Some helpful background: There is isomorphism between the following Spin and the Pin- bordism group, known as the Smith isomorphism: $$ \Omega^{Spin}_{d+1}(B\mathbb{Z}_2)' \to \Omega^{Pin-}_{d}(pt) $$ in particular, the $\Omega^{Spin}_{d+1}(B\mathbb{Z}_2)'$ is not exactly the the usual Spin bordism group $\Omega^{Spin}_{d+1}(B\mathbb{Z}_2)'$, but the reduction, based on a relation: $$ \Omega^{Spin}_{d+1}(BG)=\Omega^{Spin}_{d+1}(BG)' \oplus \Omega^{Spin}_{d+1}(pt) $$ where the reduction of the spin bordism group $\Omega^{Spin}_{d+1}(BG)$ to $\Omega^{Spin}_{d+1}(BG)'$ gets rid of the $\Omega^{Spin}_{d+1}(pt)$. This part has something to do with the kernel of the forgetful map to $\Omega^{Spin}_{d+1}(pt)$.

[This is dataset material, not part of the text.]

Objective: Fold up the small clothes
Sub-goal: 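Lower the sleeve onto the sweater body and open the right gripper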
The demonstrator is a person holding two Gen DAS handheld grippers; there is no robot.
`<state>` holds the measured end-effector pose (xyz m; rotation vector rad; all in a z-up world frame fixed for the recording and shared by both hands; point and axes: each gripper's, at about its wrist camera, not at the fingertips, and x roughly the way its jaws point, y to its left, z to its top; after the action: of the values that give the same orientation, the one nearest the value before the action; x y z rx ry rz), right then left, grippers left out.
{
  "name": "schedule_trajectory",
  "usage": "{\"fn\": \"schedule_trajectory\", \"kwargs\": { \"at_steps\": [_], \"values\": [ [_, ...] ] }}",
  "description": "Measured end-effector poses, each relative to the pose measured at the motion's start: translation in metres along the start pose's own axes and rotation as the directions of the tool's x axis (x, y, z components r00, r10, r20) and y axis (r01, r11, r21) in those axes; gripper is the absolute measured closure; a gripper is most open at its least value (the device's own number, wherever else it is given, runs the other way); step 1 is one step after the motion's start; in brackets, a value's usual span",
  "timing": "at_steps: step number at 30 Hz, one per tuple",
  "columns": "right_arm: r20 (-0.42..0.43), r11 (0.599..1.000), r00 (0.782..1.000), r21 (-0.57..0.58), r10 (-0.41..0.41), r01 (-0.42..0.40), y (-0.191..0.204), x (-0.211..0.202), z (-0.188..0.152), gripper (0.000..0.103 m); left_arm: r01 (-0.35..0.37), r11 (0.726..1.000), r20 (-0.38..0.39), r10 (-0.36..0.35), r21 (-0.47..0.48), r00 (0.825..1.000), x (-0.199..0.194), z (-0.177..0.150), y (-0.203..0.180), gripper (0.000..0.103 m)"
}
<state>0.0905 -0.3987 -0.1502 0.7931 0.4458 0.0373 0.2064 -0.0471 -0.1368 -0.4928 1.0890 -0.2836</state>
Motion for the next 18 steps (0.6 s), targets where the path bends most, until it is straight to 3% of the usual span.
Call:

In principle, to compute $\Omega^{Pin-}_{d}(B\mathbb{Z}_2)$, we may prove and use the following relations (any comments about this approach):

$$ \Omega^{Spin}_{d+1}(B(\mathbb{Z}_2)^2)' \to \Omega^{Pin-}_{d}(B\mathbb{Z}_2)? $$

Some useful info:

$\Omega^{Pin-}_1(pt)=\mathbb{Z}_2, \Omega^{Pin-}_2(pt)=\mathbb{Z}_8, \Omega^{Pin-}_3(pt)=0, \Omega^{Pin-}_4(pt)=0$

$\Omega^{Spin}_1(B\mathbb{Z}_2)=\mathbb{Z}_2^2, \Omega^{Spin}_2(B\mathbb{Z}_2)=\mathbb{Z}_2^2, \Omega^{Spin}_3(B\mathbb{Z}_2)=\mathbb{Z}_8, \Omega^{Spin}_4(B\mathbb{Z}_2)=\mathbb{Z}$

This is the reference that I have at hand: Kirby-Taylor, Pin structures on low-dimensional manifolds

I am willing to hear some guidance along this line of thinking, or related issue.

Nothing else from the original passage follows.